> _Input data_:
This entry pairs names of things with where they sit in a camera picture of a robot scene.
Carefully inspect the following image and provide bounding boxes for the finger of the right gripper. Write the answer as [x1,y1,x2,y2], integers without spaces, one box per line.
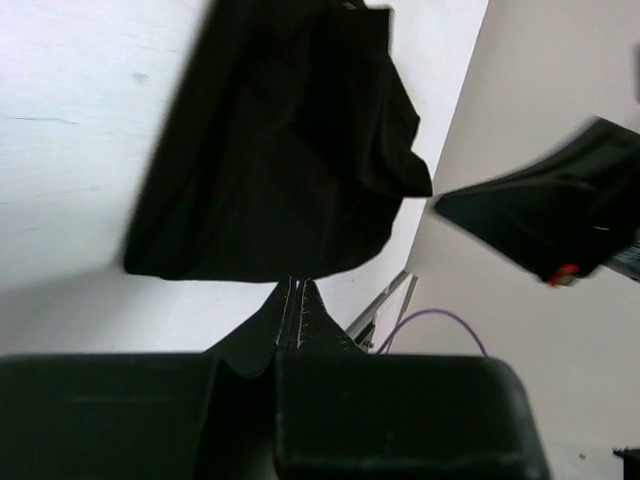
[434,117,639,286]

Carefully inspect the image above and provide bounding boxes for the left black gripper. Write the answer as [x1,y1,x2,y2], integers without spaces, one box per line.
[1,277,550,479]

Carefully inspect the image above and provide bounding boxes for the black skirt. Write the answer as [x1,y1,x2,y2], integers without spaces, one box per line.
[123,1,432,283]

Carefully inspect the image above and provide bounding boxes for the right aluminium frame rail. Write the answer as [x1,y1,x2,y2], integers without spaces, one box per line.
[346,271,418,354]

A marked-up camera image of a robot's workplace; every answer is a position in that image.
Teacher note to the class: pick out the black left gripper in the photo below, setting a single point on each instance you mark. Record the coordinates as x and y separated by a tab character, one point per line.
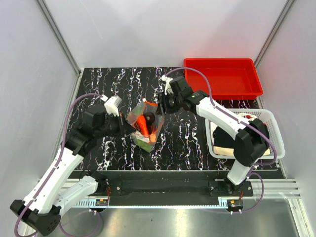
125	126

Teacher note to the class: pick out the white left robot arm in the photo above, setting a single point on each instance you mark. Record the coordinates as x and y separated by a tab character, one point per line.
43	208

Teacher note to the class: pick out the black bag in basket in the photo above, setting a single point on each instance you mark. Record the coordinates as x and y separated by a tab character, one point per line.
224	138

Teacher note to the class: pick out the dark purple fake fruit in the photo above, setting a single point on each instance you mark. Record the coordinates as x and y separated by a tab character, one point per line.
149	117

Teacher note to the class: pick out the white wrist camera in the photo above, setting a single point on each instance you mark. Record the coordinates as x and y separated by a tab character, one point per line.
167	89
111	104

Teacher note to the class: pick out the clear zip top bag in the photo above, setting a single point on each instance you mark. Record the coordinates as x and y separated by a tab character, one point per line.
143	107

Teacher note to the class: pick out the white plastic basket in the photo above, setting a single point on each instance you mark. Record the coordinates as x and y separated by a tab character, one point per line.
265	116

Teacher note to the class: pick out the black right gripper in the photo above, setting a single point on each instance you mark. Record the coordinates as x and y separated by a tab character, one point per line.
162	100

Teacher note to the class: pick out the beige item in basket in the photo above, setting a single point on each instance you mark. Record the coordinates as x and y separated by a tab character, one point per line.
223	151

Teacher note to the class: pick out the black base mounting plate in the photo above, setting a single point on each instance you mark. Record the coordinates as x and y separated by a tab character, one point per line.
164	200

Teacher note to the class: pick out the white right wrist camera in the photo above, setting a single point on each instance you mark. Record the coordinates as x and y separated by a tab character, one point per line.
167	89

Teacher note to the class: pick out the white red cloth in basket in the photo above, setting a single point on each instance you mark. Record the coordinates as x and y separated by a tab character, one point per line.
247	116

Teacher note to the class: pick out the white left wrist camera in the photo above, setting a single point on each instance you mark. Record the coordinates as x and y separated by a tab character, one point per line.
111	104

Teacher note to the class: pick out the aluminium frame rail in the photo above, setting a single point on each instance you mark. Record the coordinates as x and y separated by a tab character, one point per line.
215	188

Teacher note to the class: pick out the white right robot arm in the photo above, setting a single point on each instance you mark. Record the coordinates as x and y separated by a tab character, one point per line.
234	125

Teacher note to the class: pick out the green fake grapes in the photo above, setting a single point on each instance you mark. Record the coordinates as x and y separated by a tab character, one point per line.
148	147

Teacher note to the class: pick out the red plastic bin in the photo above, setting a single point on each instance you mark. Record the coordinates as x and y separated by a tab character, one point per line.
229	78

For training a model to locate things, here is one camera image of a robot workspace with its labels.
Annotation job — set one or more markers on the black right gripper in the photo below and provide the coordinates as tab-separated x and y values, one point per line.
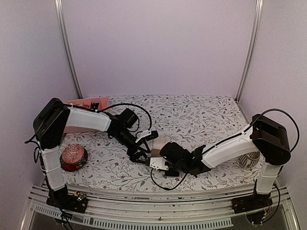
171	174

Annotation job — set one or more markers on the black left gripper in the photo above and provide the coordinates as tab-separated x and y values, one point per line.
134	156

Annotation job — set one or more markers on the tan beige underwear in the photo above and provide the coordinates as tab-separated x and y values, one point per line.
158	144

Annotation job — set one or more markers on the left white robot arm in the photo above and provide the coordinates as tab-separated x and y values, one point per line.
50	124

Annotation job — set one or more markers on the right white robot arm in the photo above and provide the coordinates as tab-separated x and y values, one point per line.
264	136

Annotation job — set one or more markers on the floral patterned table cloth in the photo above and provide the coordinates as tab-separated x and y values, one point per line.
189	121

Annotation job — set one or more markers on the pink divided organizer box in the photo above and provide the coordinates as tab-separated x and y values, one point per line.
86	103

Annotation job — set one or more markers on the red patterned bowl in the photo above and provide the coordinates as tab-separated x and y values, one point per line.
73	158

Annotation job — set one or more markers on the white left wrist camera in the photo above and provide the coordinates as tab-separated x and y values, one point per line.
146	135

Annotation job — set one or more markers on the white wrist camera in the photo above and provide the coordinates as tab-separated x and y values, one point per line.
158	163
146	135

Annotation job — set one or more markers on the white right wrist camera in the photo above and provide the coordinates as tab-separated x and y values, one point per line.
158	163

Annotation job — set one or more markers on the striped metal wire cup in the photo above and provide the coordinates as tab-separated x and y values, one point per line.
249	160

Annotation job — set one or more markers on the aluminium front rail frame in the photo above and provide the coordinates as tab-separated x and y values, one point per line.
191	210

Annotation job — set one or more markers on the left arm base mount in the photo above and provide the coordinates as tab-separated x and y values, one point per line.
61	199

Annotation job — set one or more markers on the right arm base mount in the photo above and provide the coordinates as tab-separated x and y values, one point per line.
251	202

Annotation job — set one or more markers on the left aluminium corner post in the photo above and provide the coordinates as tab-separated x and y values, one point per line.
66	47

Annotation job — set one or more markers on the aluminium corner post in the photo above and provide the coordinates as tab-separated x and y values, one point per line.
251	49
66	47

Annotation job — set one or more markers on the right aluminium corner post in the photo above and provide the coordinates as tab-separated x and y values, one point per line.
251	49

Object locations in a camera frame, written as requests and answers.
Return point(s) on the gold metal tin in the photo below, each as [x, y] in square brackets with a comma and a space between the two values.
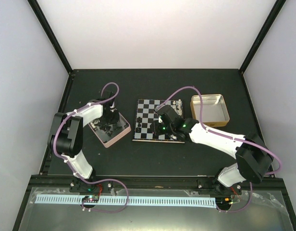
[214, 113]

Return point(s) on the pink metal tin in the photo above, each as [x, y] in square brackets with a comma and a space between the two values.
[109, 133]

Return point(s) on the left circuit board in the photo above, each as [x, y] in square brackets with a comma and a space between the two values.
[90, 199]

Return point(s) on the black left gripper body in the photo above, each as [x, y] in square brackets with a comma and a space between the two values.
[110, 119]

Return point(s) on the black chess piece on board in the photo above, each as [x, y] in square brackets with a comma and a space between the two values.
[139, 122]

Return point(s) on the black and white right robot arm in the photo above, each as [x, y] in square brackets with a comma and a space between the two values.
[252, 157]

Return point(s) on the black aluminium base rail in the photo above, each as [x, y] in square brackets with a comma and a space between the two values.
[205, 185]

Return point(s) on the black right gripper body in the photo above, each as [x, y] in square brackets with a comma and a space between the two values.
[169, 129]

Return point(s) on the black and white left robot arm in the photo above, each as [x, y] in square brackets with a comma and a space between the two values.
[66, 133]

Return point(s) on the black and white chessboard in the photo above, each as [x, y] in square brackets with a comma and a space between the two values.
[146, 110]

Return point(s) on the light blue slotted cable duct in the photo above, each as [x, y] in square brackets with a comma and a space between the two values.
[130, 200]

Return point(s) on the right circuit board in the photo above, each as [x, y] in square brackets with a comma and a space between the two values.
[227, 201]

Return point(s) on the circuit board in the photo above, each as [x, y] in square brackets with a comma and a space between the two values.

> _What is being asked_:
Everything in the records above should be retyped exactly except the pictures.

> _Written solution_:
This entry pairs names of things with where they sit in a camera picture of a robot scene.
Carefully inspect the following image and provide bounding boxes for the finger of the right gripper. Write the answer as [x1,y1,x2,y2], integers without spaces, one box per line.
[434,117,639,286]

Carefully inspect the image above and provide bounding boxes for the left black gripper. Write the answer as [x1,y1,x2,y2], integers without spaces, one box per line.
[1,277,550,479]

Carefully inspect the image above and provide bounding boxes for the black skirt. Write the answer as [x1,y1,x2,y2], integers without spaces, one box per line.
[123,1,432,283]

Carefully inspect the image above and provide bounding boxes for the right aluminium frame rail. Write the answer as [x1,y1,x2,y2], integers without spaces, one box per line.
[346,271,418,354]

A marked-up camera image of a robot's workplace; every answer is a position in that image.
Teacher note to the class: pick out the black left gripper in the photo below, setting a single point on each instance you mark. Record the coordinates as x and y separated by a tab character, one point per line.
125	126

Teacher note to the class: pick out the white left robot arm in the photo above, setting a single point on each instance you mark. Record the coordinates as x and y separated by a tab character, one point per line.
43	208

Teacher note to the class: pick out the black bag in basket in the photo above, setting a single point on each instance you mark. Record the coordinates as x and y separated by a tab character, one point per line.
224	138

Teacher note to the class: pick out the dark purple fake fruit in the photo above, setting a single point on each instance you mark. Record the coordinates as x and y separated by a tab character, one point per line.
149	117

Teacher note to the class: pick out the white wrist camera in the photo above, setting a single point on each instance you mark. Record the coordinates as x and y separated by a tab character, one point per line.
167	89
111	104

Teacher note to the class: pick out the clear zip top bag in the photo above, setting a single point on each instance you mark. Record the coordinates as x and y separated by a tab character, one point per line.
143	107

Teacher note to the class: pick out the white plastic basket in the photo above, setting a single point on each instance you mark. Record the coordinates as x and y separated by a tab character, one point per line.
265	116

Teacher note to the class: pick out the black right gripper in the photo above, setting a single point on each instance you mark. Record the coordinates as x and y separated by a tab character, one point per line.
162	100

Teacher note to the class: pick out the beige item in basket in the photo above, setting a single point on each instance you mark. Record the coordinates as x and y separated by a tab character, one point per line.
223	151

Teacher note to the class: pick out the black base mounting plate in the photo above, setting a single point on each instance you mark. Record the coordinates as x and y separated by a tab character, one point per line.
164	200

Teacher note to the class: pick out the white right wrist camera in the photo above, setting a single point on each instance you mark. Record the coordinates as x and y separated by a tab character, one point per line.
167	89

Teacher note to the class: pick out the white red cloth in basket in the photo above, setting a single point on each instance you mark. Record the coordinates as x and y separated by a tab character, one point per line.
247	116

Teacher note to the class: pick out the white left wrist camera in the photo above, setting a single point on each instance you mark. Record the coordinates as x and y separated by a tab character, one point per line.
111	104

Teacher note to the class: pick out the aluminium frame rail in the photo above, setting a single point on each instance you mark. Record the coordinates as x and y separated by a tab character, one point per line.
215	188

Teacher note to the class: pick out the white right robot arm in the photo above, setting a single point on each instance you mark. Record the coordinates as x and y separated by a tab character, one point per line.
234	125

Teacher note to the class: pick out the green fake grapes in the photo above, setting a single point on each instance you mark. Record the coordinates as x and y separated by a tab character, one point per line.
148	147

Teacher note to the class: pick out the red plastic bin in the photo above, setting a single point on each instance you mark. Record the coordinates as x and y separated by a tab character, one point per line.
229	78

For training a model to locate things, here is one camera image of a robot workspace with its labels.
Annotation job — set one or more markers on the black right gripper in the photo below and provide the coordinates as tab-separated x and y values, one point per line.
171	174

Annotation job — set one or more markers on the black left gripper in the photo above and provide the coordinates as tab-separated x and y values, one point per line.
134	156

Annotation job — set one or more markers on the tan beige underwear in the photo above and provide the coordinates as tab-separated x and y values, one point per line.
158	144

Annotation job — set one or more markers on the left white robot arm in the photo above and provide the coordinates as tab-separated x and y values, one point per line.
50	124

Annotation job — set one or more markers on the right white robot arm in the photo above and provide the coordinates as tab-separated x and y values, one point per line.
264	136

Annotation job — set one or more markers on the floral patterned table cloth in the photo above and provide the coordinates as tab-separated x and y values, one point per line.
189	121

Annotation job — set one or more markers on the pink divided organizer box in the photo above and provide the coordinates as tab-separated x and y values, one point per line.
86	103

Annotation job — set one or more markers on the red patterned bowl in the photo above and provide the coordinates as tab-separated x and y values, one point per line.
73	158

Annotation job — set one or more markers on the white left wrist camera in the photo above and provide the coordinates as tab-separated x and y values, one point per line.
146	135

Annotation job — set one or more markers on the white wrist camera in the photo above and provide the coordinates as tab-separated x and y values, one point per line.
158	163
146	135

Annotation job — set one or more markers on the white right wrist camera in the photo above and provide the coordinates as tab-separated x and y values, one point per line.
158	163

Annotation job — set one or more markers on the striped metal wire cup in the photo above and provide the coordinates as tab-separated x and y values, one point per line.
249	160

Annotation job — set one or more markers on the aluminium front rail frame in the photo above and provide the coordinates as tab-separated x and y values, one point per line.
191	210

Annotation job — set one or more markers on the left arm base mount in the photo above and provide the coordinates as tab-separated x and y values, one point per line.
61	199

Annotation job — set one or more markers on the right arm base mount in the photo above and provide the coordinates as tab-separated x and y values, one point per line.
251	202

Annotation job — set one or more markers on the left aluminium corner post in the photo above and provide the coordinates as tab-separated x and y values, one point per line.
66	47

Annotation job — set one or more markers on the aluminium corner post in the photo above and provide the coordinates as tab-separated x and y values, one point per line.
251	49
66	47

Annotation job — set one or more markers on the right aluminium corner post in the photo above and provide the coordinates as tab-separated x and y values, one point per line.
251	49

Object locations in a camera frame, written as requests and answers.
Return point(s) on the gold metal tin in the photo below, each as [x, y] in square brackets with a comma and a space between the two values.
[214, 113]

Return point(s) on the pink metal tin in the photo above, each as [x, y] in square brackets with a comma and a space between the two values.
[109, 133]

Return point(s) on the left circuit board in the photo above, each as [x, y] in square brackets with a comma and a space between the two values.
[90, 199]

Return point(s) on the black left gripper body in the photo above, each as [x, y] in square brackets with a comma and a space between the two values.
[110, 119]

Return point(s) on the black chess piece on board in the photo above, each as [x, y] in square brackets with a comma and a space between the two values.
[139, 122]

Return point(s) on the black and white right robot arm in the photo above, each as [x, y] in square brackets with a comma and a space between the two values.
[252, 157]

Return point(s) on the black aluminium base rail in the photo above, each as [x, y] in square brackets with a comma and a space between the two values.
[205, 185]

Return point(s) on the black right gripper body in the photo above, each as [x, y] in square brackets with a comma and a space between the two values.
[169, 129]

Return point(s) on the black and white left robot arm in the photo above, each as [x, y] in square brackets with a comma and a space between the two values.
[66, 133]

Return point(s) on the black and white chessboard in the photo above, each as [x, y] in square brackets with a comma and a space between the two values.
[146, 110]

Return point(s) on the light blue slotted cable duct in the photo above, each as [x, y] in square brackets with a comma and a space between the two values.
[130, 200]

Return point(s) on the right circuit board in the photo above, each as [x, y] in square brackets with a comma and a space between the two values.
[227, 201]

Return point(s) on the circuit board in the photo above, each as [x, y] in square brackets with a comma and a space between the two values.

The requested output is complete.